Environmental calamity or nuclear extinction must be far from the community of Hindus whose love for their world of flora and fauna carries them to the point of worshipping both. There’s no temptation to let the world they worship go up in smoke. Besides, much of Hindu mythology revolves around verdant forests and snow-clad mountains. The ice stalagmite worshipped in Kashmir’s Amarnath cave shrine as Shiva’s symbol has often melted into water. Reports say air conditioners were installed to reduce the heat from the crowds and warmer summers.
Likewise, the snow-clad Mount Kailash is sacred to Hindus. Since it is located in Tibet, special visas are offered by China to Hindus to fulfil their pilgrimage. Imagine the mythological mountain losing its fabled snow cover with climate change. Modi’s vision of a strong nation is anchored in Hindu rashtra with impregnable borders. How will he stop the rush of climate refugees from Bangladesh when the rising sea gobbles up the entire delta, or when the Maldives disappears under the Indian Ocean, and its people call out for help?

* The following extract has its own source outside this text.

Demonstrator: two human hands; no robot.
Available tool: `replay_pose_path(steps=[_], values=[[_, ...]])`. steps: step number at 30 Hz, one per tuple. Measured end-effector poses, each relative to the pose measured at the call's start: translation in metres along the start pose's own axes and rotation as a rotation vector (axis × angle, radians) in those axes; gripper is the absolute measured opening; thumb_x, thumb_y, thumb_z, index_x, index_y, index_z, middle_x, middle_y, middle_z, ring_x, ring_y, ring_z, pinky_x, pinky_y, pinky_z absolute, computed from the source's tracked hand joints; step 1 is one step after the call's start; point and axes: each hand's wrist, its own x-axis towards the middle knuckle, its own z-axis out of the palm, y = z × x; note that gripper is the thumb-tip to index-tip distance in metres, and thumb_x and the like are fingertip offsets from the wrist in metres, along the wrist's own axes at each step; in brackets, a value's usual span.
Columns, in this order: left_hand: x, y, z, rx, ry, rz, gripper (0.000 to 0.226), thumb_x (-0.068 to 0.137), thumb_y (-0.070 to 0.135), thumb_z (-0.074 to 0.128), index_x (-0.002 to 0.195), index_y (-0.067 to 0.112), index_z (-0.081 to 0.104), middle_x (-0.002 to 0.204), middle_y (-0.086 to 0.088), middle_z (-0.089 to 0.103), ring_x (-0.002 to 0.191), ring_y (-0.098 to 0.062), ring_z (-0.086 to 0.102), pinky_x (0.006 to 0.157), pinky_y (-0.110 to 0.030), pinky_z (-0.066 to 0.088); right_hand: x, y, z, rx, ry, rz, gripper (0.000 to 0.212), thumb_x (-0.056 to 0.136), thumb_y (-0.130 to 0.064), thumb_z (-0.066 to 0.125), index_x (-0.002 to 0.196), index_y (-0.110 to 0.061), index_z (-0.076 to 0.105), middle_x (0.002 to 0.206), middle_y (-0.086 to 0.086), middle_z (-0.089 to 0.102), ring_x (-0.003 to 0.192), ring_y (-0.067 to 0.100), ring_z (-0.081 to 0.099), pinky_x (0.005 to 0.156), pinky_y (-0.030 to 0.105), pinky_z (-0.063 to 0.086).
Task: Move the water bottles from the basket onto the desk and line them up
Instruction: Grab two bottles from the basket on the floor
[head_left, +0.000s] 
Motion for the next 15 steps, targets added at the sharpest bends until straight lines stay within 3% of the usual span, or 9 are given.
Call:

Only recently, right in the middle of the India-China fracas, a friendly professor from Vancouver sent me a book review. The book, World Without Ice by Jonathan Mingle, is a brilliant synthesis of evidence that leads to worrying conclusions about our future. With the help of six recent documents — books and reports — Mingle argues forcefully that our current understanding of the climatic issues are probably fraught with flawed conclusions.
The writer pores with particular interest on the report The Hindukush Himalaya Assessment, which draws out the physical and political outcomes of melting mountain ice. People in Modi’s team should read it, even if the book’s import would be more readily intelligible to Rohit Kumar and his marooned neighbours in Bihar.
The writer is Dawn’s correspondent in Delhi.